Sammy spent nearly 4 months in the neonatal ICU following his birth. It was a rather large NICU that could accommodate 60+ babies at any one time, and it was often at capacity. Except for the day following my c-section due to my own health crisis and the day following my gall bladder removal 5 weeks later, I was at Sammy’s bedside daily. I saw newborn babies admitted for observation following c-section deliveries. I saw micro-preemies who were too fragile to be held. I saw twins, triplets, and quads. I saw infants born with drug addictions. I saw babies needing oxygen, intubated and on ventilators, with feeding tubes, and with scars indicating that they had needed surgery of some kind. I saw babies leave the NICU to go home with their parents, and I saw parents leave the NICU with empty arms.
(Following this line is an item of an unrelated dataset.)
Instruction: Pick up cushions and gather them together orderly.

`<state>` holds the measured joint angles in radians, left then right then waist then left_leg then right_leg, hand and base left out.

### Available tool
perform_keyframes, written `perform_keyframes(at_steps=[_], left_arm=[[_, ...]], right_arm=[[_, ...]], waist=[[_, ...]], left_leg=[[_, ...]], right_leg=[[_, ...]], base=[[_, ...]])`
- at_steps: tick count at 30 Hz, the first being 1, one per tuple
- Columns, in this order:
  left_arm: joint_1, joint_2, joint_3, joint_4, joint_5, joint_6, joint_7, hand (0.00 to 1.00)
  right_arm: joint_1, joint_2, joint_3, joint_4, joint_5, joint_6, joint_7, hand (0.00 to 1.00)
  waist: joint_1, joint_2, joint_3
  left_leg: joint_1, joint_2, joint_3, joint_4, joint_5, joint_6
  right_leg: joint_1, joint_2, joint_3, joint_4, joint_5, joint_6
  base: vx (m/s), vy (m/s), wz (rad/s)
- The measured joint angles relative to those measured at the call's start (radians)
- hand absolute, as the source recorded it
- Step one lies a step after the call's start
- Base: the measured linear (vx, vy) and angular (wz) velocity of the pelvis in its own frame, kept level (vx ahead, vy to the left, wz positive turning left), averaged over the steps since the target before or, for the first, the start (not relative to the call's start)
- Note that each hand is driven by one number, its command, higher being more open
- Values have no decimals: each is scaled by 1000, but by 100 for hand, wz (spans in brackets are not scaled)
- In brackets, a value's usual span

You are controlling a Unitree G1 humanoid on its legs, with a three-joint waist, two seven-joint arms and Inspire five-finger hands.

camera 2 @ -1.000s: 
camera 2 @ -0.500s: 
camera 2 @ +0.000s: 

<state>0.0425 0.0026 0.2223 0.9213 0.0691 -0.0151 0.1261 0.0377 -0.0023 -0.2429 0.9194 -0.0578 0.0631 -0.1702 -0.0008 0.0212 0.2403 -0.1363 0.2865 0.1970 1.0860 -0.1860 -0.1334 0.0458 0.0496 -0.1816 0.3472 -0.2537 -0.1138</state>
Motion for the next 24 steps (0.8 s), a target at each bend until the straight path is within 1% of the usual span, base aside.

They say that “home is where the heart is”; well, during those four months, my heart was in that NICU. After spending a little while there, I began to feel overwhelmed and depressed by the fact that it seemed as if every baby was sick because that is all I saw every day. Finally, a little reality kicked in and I reminded myself that healthy babies were being born every day in that hospital and also in hospitals and homes around the world.

I think maybe I spent a little too much time focused on and worrying about babies who were sick, but I also think that we sometimes take it for granted that pregnancies will go perfectly and babies will be born healthy.  But, what if?